▼

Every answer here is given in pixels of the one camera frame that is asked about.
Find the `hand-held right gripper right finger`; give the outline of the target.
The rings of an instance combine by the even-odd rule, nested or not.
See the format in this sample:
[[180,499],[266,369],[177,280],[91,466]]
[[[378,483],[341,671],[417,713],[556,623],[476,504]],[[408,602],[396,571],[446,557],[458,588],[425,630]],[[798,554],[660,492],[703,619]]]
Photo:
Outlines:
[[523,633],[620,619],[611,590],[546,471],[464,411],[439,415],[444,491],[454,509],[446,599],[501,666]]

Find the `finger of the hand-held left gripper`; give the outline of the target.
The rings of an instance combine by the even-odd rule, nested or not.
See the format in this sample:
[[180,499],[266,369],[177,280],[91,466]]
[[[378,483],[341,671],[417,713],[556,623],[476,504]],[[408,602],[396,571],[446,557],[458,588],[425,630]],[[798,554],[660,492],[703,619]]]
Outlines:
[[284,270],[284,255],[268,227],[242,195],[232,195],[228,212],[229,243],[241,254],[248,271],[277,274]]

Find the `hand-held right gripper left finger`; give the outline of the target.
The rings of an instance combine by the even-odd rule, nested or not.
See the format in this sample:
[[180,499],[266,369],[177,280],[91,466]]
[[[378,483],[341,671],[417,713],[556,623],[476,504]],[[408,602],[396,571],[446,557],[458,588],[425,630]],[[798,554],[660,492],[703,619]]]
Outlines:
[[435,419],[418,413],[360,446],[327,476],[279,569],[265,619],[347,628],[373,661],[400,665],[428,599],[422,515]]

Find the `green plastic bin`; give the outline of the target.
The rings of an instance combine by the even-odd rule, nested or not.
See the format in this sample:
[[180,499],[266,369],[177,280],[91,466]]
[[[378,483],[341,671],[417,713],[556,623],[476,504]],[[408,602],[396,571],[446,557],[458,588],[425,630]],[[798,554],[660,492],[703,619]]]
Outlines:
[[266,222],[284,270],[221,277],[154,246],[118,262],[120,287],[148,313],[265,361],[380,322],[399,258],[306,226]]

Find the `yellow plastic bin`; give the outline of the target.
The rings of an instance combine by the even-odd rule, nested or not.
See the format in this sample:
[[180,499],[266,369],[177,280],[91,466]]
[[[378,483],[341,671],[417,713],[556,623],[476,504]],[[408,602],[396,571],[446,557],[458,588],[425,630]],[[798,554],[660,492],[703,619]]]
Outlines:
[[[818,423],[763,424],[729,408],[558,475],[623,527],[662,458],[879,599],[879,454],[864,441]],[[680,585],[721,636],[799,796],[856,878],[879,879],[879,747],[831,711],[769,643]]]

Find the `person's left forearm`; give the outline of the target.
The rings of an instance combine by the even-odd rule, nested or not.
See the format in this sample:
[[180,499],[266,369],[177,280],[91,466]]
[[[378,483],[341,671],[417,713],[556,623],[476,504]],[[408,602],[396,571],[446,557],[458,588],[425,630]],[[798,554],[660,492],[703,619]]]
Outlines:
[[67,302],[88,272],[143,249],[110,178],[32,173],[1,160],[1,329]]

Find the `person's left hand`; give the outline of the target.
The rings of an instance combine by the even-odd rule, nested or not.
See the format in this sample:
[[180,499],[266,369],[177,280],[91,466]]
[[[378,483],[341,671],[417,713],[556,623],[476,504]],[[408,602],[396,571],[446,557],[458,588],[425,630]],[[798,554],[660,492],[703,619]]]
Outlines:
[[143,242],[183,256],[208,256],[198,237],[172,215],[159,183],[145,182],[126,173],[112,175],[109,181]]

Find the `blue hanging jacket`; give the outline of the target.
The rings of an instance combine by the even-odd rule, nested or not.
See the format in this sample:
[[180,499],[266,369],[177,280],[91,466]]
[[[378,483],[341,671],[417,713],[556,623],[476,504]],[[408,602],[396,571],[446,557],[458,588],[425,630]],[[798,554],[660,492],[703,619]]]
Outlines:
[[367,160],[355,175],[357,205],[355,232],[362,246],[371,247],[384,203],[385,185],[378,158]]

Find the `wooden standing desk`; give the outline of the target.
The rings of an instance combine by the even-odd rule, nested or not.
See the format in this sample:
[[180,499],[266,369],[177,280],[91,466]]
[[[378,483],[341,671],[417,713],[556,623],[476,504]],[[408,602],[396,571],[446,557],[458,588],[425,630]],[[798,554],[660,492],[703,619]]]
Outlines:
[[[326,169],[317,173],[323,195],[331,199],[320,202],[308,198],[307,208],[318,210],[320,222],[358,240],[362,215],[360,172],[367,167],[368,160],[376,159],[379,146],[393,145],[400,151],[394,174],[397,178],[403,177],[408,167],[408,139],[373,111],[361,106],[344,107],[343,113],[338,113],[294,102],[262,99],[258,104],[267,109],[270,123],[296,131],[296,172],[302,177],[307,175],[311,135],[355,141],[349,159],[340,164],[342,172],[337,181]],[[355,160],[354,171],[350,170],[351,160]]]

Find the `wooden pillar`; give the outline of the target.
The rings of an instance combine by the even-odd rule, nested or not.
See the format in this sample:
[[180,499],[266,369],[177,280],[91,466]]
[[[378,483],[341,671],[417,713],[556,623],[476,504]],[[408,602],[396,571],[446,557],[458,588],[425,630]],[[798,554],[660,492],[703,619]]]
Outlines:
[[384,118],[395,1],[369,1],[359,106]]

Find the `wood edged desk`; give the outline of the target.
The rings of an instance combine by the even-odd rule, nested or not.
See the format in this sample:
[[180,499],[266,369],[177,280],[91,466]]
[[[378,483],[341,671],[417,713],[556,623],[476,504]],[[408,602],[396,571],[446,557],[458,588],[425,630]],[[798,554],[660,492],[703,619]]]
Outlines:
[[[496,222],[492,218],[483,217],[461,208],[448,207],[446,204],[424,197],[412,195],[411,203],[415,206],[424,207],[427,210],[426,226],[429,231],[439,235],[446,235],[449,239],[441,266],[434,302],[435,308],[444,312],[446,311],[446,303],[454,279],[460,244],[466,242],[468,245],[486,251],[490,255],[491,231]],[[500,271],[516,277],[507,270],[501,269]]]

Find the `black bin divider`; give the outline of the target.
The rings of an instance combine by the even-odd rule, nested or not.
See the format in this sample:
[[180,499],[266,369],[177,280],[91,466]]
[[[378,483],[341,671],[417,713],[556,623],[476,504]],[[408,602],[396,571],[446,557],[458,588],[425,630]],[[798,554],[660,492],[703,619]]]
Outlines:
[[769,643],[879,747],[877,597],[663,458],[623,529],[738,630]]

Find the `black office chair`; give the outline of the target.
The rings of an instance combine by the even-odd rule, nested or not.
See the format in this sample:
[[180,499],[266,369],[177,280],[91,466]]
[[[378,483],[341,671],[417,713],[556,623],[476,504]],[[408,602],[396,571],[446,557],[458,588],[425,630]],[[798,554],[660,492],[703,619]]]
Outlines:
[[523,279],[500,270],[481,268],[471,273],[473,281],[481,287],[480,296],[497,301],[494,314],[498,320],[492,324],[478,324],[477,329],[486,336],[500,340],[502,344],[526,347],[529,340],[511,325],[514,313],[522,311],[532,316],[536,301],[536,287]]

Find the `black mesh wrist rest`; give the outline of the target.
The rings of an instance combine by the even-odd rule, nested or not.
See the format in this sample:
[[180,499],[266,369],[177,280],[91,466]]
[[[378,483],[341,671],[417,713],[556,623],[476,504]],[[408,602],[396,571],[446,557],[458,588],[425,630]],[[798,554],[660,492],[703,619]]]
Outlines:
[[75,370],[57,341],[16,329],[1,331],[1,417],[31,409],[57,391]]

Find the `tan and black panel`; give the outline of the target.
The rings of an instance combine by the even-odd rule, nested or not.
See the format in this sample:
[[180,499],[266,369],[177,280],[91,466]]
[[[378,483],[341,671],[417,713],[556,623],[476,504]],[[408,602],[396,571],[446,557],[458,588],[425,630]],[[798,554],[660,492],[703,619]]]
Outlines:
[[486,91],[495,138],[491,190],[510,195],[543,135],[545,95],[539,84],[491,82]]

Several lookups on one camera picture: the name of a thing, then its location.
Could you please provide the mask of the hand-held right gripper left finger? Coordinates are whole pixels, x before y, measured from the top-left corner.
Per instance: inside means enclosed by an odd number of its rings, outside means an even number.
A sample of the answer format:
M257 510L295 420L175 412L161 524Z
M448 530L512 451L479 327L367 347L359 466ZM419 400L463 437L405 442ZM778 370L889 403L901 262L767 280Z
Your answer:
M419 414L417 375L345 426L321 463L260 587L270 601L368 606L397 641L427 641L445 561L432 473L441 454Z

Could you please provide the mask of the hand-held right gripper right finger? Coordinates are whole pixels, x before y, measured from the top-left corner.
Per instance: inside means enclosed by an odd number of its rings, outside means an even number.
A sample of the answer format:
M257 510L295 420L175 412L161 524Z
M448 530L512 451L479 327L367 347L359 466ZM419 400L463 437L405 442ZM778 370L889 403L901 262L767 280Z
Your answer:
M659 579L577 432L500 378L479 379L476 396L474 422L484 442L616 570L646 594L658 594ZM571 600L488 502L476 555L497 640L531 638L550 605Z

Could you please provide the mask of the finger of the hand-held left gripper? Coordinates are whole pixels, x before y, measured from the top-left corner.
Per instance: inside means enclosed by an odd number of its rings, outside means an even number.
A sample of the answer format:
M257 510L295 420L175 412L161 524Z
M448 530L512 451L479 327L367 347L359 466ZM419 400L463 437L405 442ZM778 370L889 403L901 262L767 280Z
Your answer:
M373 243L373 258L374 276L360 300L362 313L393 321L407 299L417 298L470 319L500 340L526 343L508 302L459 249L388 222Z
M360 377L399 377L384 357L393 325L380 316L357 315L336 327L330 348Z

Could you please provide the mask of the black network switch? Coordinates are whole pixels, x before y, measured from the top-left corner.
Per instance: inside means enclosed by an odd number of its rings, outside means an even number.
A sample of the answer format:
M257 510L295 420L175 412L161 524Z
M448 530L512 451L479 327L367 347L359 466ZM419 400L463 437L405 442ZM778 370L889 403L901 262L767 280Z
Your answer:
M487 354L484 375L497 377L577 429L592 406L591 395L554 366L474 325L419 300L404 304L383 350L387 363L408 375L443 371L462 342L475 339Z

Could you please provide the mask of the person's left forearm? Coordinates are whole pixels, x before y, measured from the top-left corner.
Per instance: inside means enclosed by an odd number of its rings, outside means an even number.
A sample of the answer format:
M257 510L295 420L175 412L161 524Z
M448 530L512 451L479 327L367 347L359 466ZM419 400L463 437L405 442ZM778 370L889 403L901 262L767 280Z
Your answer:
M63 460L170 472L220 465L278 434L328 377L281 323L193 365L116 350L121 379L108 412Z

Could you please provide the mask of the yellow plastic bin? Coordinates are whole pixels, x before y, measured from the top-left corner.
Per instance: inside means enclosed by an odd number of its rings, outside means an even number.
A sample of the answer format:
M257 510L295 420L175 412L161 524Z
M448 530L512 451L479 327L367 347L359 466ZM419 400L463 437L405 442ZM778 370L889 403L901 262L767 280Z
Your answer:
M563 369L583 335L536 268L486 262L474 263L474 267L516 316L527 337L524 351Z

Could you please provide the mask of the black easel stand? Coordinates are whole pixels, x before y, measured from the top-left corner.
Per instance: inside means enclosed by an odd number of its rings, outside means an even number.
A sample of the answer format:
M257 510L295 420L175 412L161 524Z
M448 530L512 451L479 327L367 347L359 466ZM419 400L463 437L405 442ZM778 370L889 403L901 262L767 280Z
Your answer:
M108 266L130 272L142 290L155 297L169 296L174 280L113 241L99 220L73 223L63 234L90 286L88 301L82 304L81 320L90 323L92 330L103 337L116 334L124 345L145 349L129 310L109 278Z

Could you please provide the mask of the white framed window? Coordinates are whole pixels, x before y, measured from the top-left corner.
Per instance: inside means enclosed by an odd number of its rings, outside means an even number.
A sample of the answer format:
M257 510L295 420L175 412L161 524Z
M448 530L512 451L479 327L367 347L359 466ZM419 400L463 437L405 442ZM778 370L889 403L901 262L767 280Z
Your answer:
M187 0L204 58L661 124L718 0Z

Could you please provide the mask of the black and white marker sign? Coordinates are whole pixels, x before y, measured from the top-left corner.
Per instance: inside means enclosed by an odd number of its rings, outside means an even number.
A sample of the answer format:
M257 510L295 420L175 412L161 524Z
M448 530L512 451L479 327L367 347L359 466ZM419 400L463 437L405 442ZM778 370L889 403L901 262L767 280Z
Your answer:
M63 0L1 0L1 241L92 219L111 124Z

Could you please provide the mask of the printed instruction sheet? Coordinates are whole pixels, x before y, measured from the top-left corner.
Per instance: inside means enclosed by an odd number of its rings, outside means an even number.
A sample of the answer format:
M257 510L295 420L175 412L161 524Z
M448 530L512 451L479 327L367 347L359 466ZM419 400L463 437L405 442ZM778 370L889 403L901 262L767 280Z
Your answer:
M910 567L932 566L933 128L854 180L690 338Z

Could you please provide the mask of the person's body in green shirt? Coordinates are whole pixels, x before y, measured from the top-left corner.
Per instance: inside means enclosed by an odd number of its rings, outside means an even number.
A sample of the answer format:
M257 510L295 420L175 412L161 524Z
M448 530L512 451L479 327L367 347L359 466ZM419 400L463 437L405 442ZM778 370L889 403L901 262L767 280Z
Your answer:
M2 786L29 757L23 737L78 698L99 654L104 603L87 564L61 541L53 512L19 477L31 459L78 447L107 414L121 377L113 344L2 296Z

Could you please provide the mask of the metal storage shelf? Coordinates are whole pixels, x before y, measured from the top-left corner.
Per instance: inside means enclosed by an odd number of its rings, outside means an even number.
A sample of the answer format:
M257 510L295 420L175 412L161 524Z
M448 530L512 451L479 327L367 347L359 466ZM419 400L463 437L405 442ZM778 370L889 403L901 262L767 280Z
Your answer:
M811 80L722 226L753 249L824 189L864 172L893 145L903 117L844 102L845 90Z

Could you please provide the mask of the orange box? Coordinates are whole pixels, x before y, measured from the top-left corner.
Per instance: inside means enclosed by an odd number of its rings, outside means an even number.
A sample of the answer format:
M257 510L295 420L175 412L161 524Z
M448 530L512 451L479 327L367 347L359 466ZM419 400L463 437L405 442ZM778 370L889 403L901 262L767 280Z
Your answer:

▲

### Your goal
Count the lines in the records that contain the word "forearm", and give only that number.

### Written answer
2